The problem> The answer must be every line of the records below that contains the word "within".

Data excerpts:
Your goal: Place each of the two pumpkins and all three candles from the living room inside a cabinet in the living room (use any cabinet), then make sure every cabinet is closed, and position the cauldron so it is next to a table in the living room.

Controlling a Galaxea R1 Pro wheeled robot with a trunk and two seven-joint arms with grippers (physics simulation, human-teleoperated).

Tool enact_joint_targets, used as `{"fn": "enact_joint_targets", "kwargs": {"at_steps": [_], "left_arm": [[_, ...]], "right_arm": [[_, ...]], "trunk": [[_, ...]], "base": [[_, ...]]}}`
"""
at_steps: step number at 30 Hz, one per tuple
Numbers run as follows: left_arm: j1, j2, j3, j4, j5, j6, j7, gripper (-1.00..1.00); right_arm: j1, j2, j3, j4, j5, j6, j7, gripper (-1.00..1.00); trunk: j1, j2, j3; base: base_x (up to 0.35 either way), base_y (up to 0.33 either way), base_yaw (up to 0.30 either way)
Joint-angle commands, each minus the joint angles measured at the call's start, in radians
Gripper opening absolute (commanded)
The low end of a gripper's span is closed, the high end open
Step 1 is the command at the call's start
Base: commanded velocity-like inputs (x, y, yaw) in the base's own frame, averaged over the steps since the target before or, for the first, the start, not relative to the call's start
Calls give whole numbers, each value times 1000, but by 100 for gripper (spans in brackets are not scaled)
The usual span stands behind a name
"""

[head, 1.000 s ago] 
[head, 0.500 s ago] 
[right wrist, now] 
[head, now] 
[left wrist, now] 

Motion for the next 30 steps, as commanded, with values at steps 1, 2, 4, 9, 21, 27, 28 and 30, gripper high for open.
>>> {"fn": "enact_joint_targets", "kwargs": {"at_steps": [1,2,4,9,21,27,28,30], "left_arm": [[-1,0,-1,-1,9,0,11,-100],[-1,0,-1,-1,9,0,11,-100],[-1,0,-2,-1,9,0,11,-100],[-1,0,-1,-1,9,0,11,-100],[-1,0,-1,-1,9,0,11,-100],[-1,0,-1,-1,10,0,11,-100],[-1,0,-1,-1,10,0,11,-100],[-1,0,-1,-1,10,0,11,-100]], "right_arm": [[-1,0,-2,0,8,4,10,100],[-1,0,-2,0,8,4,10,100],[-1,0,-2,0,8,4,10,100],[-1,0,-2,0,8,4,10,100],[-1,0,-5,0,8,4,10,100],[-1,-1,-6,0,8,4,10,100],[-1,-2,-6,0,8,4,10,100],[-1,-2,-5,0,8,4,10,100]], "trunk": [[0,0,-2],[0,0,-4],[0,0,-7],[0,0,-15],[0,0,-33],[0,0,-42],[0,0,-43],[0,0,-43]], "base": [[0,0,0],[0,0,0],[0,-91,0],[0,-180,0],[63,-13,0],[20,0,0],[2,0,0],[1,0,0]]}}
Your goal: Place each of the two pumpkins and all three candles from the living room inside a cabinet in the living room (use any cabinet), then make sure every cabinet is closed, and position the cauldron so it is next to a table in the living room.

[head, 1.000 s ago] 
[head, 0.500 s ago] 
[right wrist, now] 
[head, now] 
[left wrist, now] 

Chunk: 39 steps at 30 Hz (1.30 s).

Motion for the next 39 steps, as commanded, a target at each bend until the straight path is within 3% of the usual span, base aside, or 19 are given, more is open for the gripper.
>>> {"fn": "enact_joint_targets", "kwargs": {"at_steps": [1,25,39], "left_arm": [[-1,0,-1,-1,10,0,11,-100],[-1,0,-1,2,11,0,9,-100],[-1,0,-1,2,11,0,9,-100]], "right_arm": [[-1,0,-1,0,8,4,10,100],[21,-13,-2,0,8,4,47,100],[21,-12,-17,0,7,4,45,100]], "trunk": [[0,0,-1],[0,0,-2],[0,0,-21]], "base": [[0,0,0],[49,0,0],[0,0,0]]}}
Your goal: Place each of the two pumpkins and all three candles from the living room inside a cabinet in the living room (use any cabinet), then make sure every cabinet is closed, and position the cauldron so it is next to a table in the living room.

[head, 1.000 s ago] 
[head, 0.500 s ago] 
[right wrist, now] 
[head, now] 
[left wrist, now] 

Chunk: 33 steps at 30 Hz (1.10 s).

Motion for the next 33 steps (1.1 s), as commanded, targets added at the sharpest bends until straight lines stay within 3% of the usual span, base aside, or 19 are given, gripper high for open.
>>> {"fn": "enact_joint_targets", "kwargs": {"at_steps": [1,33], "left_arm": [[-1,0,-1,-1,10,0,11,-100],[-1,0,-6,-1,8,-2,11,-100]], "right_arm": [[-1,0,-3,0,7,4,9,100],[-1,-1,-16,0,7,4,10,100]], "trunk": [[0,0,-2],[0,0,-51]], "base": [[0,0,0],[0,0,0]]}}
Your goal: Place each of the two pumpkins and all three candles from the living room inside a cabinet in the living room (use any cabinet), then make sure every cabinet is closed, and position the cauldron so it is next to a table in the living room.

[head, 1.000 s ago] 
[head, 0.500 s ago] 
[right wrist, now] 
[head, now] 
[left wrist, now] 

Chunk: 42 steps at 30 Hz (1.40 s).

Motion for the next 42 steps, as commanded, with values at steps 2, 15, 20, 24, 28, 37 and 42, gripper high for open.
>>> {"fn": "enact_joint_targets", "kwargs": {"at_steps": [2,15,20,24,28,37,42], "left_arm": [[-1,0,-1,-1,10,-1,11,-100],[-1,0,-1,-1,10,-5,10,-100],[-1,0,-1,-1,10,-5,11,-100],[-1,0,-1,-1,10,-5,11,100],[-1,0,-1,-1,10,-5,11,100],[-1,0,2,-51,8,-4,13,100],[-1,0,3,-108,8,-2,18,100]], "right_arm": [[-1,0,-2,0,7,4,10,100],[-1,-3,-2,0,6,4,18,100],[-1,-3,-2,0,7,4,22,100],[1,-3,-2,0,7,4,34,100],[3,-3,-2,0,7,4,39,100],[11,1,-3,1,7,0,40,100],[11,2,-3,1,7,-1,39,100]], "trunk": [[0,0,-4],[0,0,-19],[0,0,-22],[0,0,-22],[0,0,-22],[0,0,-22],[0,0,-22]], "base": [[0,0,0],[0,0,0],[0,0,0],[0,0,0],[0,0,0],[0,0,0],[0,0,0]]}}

Answer space>
Motion for the next 39 steps, as commanded, a target at each bend until the straight path is within 3% of the usual span, base aside, or 19 are given, more is open for the gripper.
Motion for the next 33 steps (1.1 s), as commanded, targets added at the sharpest bends until straight lines stay within 3% of the usual span, base aside, or 19 are given, gripper high for open.

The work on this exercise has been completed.